Директриса открыла форточку – шторы всколыхнулись – и долго ходила по кабинету: шесть шагов – туда, шесть – обратно, приглушенно постукивая каблучками по расстеленной вдоль всего кабинета ковровой дорожке. Статная, в строгом черном платье, тяжелая прическа оттягивала высоко поднятую голову назад, на щеках директрисы от волнения проступил румянец, глаза блестели. Аристарх не без удовольствия смотрел на женщину.

" А она еще хоть куда!"

– Арист, ты понимаешь, что происходит? – Алиса остановилась. – Мне твой протеже, Гриша, как вы его все называете, оставил у секретаря для ознакомления протокол заседания, так называемого стачечного комитета. – Она раздраженно пихнула по полированной столешнице лист бумаги. Длинный, ухоженный ноготь скользнул, и женщина недовольно прикусила карминовую губу. – Он предупреждает о предзабастовочной ситуации на фабрике. Скоро нас с тобой, Арист, вывезут на тачке с мусором за ворота, как в 1905 году. Тебе есть что сказать?

– Неужели все так серьезно, Лисонька?

– Это ты меня спрашиваешь? Ты, кадровик, спрашиваешь директора о кадровой ситуации на фабрике?
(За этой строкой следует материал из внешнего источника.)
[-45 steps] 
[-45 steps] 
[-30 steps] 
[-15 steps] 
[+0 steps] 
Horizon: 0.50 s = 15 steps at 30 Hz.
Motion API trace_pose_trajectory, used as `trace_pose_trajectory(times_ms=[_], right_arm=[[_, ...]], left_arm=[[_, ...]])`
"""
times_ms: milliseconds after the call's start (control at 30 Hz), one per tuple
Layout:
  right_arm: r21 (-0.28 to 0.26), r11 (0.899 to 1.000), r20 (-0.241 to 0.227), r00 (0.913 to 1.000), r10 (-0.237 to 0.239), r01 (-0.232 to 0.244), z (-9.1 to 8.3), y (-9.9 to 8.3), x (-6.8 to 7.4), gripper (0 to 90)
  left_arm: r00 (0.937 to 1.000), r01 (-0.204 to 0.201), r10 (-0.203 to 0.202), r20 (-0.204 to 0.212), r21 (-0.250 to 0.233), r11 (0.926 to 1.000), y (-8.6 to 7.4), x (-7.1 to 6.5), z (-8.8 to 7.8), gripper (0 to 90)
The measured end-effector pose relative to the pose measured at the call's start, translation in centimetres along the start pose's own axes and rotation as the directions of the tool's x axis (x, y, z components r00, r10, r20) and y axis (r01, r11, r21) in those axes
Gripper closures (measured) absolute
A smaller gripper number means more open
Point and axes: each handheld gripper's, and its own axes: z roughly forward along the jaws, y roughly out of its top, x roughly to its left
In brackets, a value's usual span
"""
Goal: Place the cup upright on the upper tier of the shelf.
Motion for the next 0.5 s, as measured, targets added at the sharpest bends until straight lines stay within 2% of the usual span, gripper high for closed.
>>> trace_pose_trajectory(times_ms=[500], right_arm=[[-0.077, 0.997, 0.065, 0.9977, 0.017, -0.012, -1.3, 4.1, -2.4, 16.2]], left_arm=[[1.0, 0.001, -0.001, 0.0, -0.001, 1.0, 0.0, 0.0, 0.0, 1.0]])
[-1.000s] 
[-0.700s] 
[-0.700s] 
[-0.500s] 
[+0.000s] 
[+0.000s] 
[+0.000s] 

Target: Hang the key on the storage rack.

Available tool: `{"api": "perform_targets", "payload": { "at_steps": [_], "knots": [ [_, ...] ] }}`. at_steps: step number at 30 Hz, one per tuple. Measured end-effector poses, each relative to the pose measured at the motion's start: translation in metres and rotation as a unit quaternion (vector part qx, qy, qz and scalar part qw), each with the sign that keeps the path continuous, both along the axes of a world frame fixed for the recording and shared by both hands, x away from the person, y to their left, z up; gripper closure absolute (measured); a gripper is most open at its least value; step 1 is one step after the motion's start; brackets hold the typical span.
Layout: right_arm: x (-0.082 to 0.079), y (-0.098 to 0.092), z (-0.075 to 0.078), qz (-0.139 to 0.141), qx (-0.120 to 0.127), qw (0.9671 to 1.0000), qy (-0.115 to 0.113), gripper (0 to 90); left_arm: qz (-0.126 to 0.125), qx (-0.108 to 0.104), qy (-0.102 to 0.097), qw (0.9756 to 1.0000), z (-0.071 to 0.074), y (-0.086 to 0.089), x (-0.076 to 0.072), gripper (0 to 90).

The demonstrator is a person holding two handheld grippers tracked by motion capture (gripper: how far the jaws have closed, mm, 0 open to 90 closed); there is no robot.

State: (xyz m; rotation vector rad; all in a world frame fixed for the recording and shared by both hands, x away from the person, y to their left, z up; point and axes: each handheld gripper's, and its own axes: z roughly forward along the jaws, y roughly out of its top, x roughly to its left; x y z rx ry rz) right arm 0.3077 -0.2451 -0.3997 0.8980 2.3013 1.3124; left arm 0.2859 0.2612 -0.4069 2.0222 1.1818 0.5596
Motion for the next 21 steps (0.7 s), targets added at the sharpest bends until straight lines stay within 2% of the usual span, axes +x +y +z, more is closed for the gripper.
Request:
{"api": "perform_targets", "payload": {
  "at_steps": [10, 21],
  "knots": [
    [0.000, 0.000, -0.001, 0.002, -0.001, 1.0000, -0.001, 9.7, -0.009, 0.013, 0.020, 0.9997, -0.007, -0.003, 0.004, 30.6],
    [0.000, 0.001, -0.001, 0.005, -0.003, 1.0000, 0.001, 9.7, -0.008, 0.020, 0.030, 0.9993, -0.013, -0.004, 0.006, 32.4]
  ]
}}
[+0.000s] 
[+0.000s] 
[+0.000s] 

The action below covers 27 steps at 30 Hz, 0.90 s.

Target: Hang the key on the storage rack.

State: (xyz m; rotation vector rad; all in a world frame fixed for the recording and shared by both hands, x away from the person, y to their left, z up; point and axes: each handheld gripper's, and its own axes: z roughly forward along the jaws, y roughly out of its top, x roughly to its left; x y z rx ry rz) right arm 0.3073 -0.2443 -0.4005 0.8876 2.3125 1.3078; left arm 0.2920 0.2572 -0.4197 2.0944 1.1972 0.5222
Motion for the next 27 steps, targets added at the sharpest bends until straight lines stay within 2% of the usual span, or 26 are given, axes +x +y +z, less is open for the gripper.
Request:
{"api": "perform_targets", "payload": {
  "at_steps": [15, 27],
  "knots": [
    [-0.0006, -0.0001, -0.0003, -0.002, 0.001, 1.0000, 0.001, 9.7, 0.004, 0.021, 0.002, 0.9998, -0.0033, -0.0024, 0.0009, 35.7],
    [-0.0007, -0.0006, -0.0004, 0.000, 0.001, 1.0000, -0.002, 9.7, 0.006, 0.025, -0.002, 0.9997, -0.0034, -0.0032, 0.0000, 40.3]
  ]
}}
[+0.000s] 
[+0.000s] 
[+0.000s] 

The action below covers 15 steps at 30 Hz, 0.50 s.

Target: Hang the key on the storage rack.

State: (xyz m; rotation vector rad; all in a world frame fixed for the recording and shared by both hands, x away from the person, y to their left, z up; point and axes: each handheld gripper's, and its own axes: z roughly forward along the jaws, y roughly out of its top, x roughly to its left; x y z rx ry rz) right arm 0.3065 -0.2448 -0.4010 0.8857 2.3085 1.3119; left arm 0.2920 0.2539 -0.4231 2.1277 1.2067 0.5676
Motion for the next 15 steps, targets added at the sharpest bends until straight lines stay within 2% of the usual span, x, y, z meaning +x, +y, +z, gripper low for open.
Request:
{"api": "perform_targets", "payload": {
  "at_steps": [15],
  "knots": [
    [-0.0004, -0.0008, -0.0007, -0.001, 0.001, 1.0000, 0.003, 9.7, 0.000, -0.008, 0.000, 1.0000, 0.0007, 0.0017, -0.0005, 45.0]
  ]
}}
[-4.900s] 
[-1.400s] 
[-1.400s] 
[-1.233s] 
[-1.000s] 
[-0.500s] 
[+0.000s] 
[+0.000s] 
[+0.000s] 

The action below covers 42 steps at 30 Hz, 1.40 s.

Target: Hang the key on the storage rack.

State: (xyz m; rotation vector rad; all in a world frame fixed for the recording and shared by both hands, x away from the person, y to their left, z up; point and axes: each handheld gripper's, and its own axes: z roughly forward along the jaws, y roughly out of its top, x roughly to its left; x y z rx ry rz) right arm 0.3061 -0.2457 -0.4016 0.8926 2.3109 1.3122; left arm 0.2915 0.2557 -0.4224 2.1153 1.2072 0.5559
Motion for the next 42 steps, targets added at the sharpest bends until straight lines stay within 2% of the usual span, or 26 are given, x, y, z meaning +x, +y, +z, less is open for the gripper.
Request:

Ты, мои глаза и уши? Ты, который был обязан заранее сделать все, чтобы подобное положение вещей не смогло бы возникнуть даже в принципе?

Директриса взволновано заходила по кабинету: шесть шагов – туда, шесть – обратно…

– Почему я, слабая женщина, должна тянуть этот проклятый воз одна? – голос Алисы, обычно грудной, утратил свою мелодичность, в нем стали проступать истеричные визгливые нотки. – Кто уговаривал меня год тому назад в этом самом кабинете взять на работу твоего опустившегося протеже? – директриса умело акцентировала "твоего" и "протеже". – Кто умолял меня похлопотать за его вонючую рукопись перед мужем, святым человеком? – платочек, выпорхнув из рукава, аккуратно промокнул накрашенные глаза женщины.